> [PROVIDED DATA]:
◆ ◆ ◆ ◆ ◆ ◆ ◆

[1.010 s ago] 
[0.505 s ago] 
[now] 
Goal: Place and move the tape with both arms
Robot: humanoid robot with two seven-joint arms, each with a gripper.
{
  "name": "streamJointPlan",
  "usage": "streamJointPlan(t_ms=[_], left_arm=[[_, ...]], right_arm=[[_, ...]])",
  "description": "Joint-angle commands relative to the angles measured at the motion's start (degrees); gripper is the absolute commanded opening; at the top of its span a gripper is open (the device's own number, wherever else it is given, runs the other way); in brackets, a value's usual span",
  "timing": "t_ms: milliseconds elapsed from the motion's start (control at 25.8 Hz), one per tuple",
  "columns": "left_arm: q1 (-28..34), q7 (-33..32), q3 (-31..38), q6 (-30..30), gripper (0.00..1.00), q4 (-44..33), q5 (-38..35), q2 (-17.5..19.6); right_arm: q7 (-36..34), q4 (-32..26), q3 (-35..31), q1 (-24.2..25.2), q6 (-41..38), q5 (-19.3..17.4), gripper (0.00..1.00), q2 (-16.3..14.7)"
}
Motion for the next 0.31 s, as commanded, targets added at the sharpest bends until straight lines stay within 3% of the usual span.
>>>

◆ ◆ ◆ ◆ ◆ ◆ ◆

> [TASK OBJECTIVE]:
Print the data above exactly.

> [YOUR SOLUTION]:
[1.010 s ago] 
[0.505 s ago] 
[now] 
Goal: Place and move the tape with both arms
Robot: humanoid robot with two seven-joint arms, each with a gripper.
{
  "name": "streamJointPlan",
  "usage": "streamJointPlan(t_ms=[_], left_arm=[[_, ...]], right_arm=[[_, ...]])",
  "description": "Joint-angle commands relative to the angles measured at the motion's start (degrees); gripper is the absolute commanded opening; at the top of its span a gripper is open (the device's own number, wherever else it is given, runs the other way); in brackets, a value's usual span",
  "timing": "t_ms: milliseconds elapsed from the motion's start (control at 25.8 Hz), one per tuple",
  "columns": "left_arm: q1 (-28..34), q7 (-33..32), q3 (-31..38), q6 (-30..30), gripper (0.00..1.00), q4 (-44..33), q5 (-38..35), q2 (-17.5..19.6); right_arm: q7 (-36..34), q4 (-32..26), q3 (-35..31), q1 (-24.2..25.2), q6 (-41..38), q5 (-19.3..17.4), gripper (0.00..1.00), q2 (-16.3..14.7)"
}
Motion for the next 0.31 s, as commanded, targets added at the sharpest bends until straight lines stay within 3% of the usual span.
>>>

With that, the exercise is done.